(Source records)
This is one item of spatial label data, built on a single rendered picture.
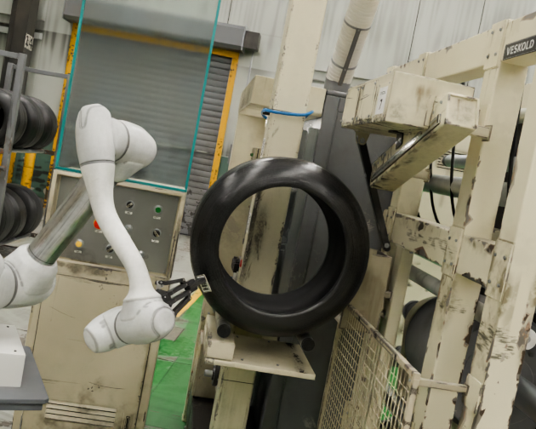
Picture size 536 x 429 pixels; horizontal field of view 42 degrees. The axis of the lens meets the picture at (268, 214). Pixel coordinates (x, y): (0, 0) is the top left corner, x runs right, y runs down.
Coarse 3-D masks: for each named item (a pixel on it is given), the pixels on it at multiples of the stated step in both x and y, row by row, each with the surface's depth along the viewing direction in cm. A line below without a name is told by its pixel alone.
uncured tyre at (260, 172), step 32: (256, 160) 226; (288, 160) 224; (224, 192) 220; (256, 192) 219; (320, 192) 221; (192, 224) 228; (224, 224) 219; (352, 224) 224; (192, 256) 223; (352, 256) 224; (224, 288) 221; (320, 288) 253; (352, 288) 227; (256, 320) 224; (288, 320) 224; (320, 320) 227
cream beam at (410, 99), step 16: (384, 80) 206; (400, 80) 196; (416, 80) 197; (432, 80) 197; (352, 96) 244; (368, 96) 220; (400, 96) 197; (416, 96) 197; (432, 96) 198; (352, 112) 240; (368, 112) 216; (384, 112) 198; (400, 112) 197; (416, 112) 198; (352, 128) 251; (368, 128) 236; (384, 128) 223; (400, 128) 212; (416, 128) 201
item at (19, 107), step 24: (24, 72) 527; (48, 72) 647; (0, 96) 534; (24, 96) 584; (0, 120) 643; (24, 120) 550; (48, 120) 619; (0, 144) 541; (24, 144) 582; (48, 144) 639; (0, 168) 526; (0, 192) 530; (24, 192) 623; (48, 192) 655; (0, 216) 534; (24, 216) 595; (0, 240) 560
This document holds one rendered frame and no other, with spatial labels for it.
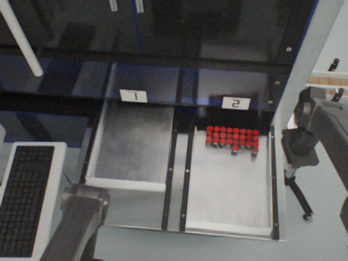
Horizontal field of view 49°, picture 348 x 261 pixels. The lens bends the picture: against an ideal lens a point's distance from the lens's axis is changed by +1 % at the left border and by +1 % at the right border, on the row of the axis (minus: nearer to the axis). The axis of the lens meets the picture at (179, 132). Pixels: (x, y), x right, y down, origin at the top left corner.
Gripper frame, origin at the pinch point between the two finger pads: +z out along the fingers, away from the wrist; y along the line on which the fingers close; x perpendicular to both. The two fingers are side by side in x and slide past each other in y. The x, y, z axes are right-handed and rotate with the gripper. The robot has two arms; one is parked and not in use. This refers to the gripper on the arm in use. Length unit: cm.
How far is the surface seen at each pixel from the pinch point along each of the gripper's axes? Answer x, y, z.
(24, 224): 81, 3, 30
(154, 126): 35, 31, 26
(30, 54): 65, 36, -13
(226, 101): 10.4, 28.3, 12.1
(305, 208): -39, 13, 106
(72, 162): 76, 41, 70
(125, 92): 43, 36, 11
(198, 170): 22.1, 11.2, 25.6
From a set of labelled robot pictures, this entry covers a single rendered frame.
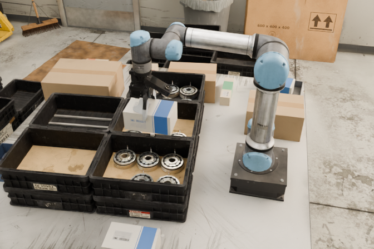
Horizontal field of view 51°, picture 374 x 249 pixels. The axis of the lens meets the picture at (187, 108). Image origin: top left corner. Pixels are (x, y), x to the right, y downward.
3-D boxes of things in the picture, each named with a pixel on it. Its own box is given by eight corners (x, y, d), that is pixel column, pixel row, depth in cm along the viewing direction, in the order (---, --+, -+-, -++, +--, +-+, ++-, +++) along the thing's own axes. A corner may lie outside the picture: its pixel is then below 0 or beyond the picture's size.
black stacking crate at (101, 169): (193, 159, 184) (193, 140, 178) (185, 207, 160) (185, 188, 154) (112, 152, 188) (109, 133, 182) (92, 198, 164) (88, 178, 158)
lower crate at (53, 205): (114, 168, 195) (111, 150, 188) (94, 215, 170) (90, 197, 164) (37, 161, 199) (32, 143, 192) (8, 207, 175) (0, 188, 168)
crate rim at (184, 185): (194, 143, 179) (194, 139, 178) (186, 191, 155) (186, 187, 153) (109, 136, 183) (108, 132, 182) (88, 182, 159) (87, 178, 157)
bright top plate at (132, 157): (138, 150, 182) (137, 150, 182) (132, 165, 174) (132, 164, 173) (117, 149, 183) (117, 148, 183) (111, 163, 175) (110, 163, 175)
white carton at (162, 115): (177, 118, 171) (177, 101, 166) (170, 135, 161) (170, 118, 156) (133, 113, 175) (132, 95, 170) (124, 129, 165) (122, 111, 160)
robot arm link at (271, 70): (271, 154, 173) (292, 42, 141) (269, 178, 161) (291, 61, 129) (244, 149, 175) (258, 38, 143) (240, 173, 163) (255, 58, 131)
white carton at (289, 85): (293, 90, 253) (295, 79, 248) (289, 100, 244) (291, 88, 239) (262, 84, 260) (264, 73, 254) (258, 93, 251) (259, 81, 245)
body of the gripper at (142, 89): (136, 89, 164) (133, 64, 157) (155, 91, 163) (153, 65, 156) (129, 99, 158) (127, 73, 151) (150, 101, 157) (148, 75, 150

- What to do
Work out how many lines of the data above contain the string "left" and give the number alone.

- Solution
3